Gr 4-6-Fluffy reading loaded with computer messages is the gimmick here for wired girls. Madison Finn is "allergic to change," and this summer her life is fraught with "flux." Instead of hanging out with her best friends, she goes with her mom to Brazil to scout a location for a nature documentary. When they return home, the 12-year-old's pals are in camp and her parents are getting a divorce. Bored, lonely, and filled with angst at the thought of entering seventh grade, she searches chat rooms for new friends only to find one in her neighborhood. (Fortunately, Madison is savvy enough not to exchange intimate information.) Then Egg and Aimee return from camp, and the beginning of seventh grade is not what Madison expected. Her new friend Fiona makes the mistake of connecting with Maddie's archenemies at school. The first in a projected series, this novel has no heavy messages to weigh down a light summer read.

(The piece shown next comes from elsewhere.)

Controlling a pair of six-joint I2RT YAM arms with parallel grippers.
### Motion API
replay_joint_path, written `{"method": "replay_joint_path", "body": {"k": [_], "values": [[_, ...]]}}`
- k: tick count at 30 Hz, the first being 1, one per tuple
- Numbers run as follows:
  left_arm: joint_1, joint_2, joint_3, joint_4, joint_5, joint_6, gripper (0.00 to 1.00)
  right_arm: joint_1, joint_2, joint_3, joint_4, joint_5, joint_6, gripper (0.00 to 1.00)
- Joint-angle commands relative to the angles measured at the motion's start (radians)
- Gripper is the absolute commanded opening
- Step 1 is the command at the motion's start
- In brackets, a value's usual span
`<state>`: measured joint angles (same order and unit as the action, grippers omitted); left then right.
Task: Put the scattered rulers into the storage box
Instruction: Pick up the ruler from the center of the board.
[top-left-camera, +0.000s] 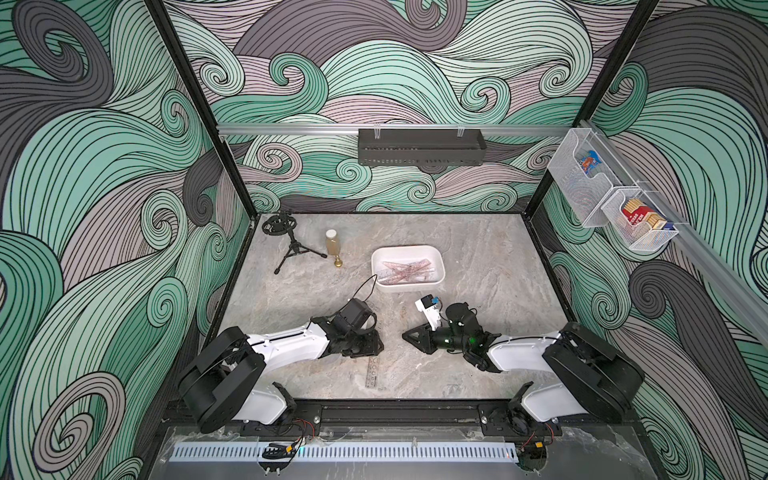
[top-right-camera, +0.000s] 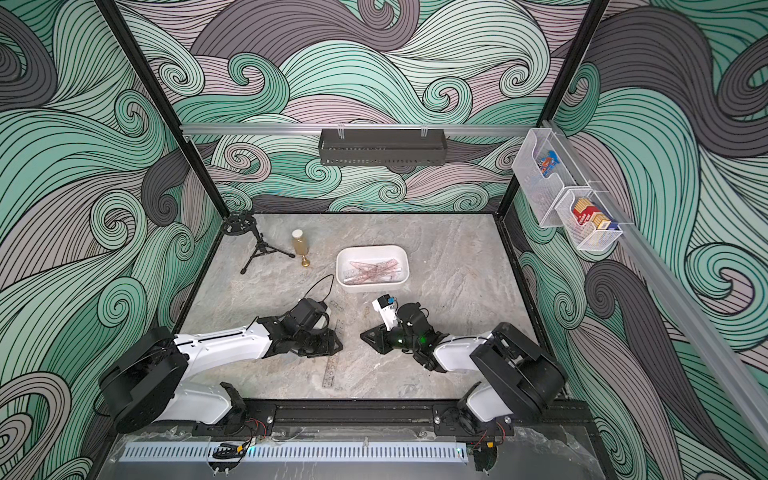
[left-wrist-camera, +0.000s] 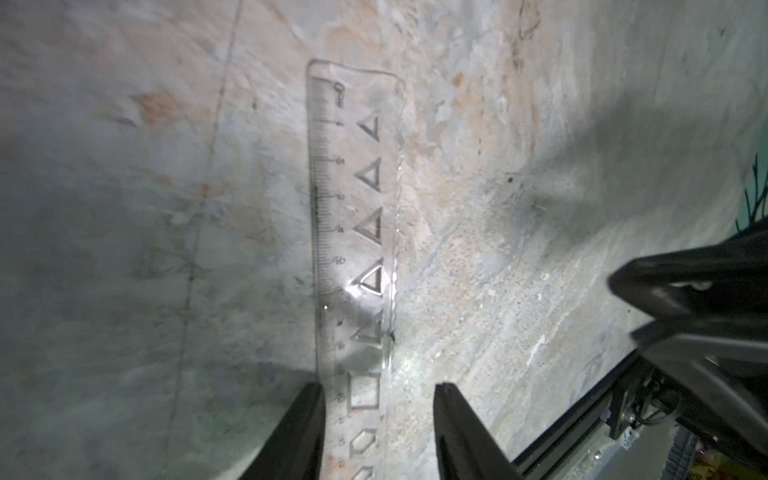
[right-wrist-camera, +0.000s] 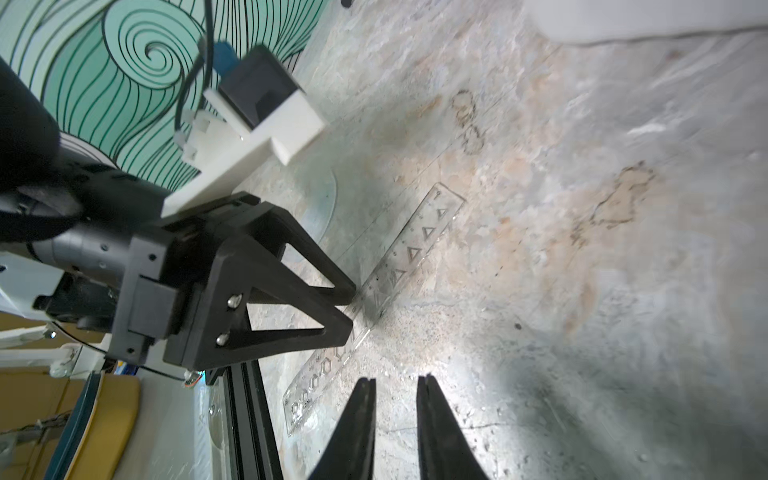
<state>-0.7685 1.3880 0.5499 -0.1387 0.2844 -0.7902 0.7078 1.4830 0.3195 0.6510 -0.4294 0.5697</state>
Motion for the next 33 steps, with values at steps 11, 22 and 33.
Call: {"method": "replay_joint_path", "body": {"k": [11, 22, 33], "values": [[-0.012, 0.028, -0.062, 0.054, 0.135, -0.009, 0.46, 0.025, 0.178, 0.058, 0.056, -0.033, 0.09, 0.22], [-0.006, 0.176, 0.016, 0.112, 0.123, 0.03, 0.46, 0.025, 0.268, 0.119, 0.035, 0.009, 0.097, 0.22], [0.076, 0.227, 0.015, 0.158, 0.12, 0.085, 0.46, -0.006, 0.285, 0.124, 0.027, -0.002, 0.087, 0.22]]}}
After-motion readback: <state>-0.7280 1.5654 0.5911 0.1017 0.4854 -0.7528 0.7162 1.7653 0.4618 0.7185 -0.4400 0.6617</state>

Marilyn Payne Phillips, University City Public Library, MO
Copyright 2001 Cahners Business Information, Inc.
The chatty debut installment of the From the Files of Madison Finn series introduces a high-strung and contemplative heroine who pronounces herself "allergic" to change. The summer before seventh grade, Madison is still reeling from her parents' divorce a year earlier. With her two best pals, Aimee and Egg, away at camp, she feels bored and lonely not to mention anxious about the impending start of junior high. When she becomes friends with a new girl in her neighborhood, Madison worries about juggling this relationship with her tried-and-true friendships, then agonizes about whether she still has as much in common with Aimee and Egg as before. The novel's title refers to one of the files that Madison keeps on her beloved laptop, on which she records her feelings, fears and fixations. The computer also gives rise to e-mails and chat room dialogue, faithfully recorded here ("evry one is @ a party except 4 me"), which supplement the often long-winded narrative ("Madison went into her super-special computer files. She accessed the files with a specially selected, super-special password which was so super-special that even she forgot it sometimes"). The issues are real enough and credibly handled, so that readers who identify with Madison's angst may well want to reach for the series' second book, Boy, Oh Boy!, due out the same month. Ages 8-12.

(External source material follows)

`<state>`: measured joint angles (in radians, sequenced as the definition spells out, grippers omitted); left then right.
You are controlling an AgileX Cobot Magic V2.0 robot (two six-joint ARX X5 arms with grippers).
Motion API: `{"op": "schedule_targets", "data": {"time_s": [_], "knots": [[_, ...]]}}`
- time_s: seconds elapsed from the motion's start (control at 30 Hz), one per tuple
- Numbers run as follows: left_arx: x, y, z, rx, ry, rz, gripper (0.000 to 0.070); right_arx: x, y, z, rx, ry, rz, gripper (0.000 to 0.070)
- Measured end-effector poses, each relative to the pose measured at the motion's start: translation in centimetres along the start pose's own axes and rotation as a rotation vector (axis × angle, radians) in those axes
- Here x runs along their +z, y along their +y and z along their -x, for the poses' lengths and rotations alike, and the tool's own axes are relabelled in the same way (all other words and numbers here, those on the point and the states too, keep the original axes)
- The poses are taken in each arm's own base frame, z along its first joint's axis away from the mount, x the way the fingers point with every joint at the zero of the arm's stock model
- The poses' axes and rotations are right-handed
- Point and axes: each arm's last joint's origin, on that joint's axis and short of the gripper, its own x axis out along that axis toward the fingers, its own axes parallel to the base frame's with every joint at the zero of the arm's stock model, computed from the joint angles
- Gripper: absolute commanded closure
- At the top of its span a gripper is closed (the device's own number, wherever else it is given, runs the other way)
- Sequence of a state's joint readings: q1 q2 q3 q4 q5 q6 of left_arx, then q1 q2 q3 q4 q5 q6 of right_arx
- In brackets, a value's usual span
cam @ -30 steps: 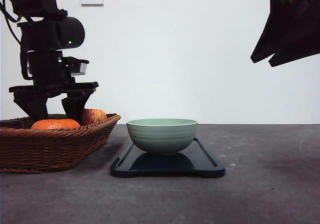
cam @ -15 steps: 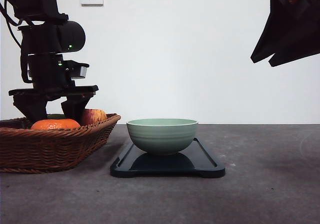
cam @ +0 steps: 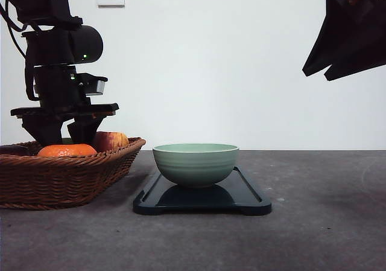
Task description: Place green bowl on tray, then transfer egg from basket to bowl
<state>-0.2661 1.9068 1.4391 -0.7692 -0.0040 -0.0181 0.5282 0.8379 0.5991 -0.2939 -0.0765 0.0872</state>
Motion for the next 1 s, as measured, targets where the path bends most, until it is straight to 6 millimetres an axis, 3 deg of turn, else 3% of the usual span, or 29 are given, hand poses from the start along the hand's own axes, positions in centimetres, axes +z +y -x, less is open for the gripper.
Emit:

Copyright 2001 Cahners Business Information, Inc.
Gr. 4-6. This first installment in a new series introduces spunky Madison Finn, a soon-to-be seventh-grader who is suffering through a lonely summer while her two best friends are away at camp. When new girl Fiona moves in around the block, Madison's loneliness is eased, but she soon begins to worry about the way the new friendship will affect her relationship with her two old friends. Madison has a long list of other worries, too: a first kiss, changes in her body, and starting at the big, new junior high. She contemplates her anxieties in
The Files of Madison Finn, an online journal she has created on her new orange laptop. It's an effective device for letting the reader in on the innermost thoughts of this typical preteen girl. Although some serious topics are raised, they are handled mostly in a lighthearted way. The last few chapters describe the first hectic days of seventh grade and hint at a romance in Madison's future. With the second book already out and the third "coming soon," readers won't have to wait long to find out how Madison fares in seventh grade.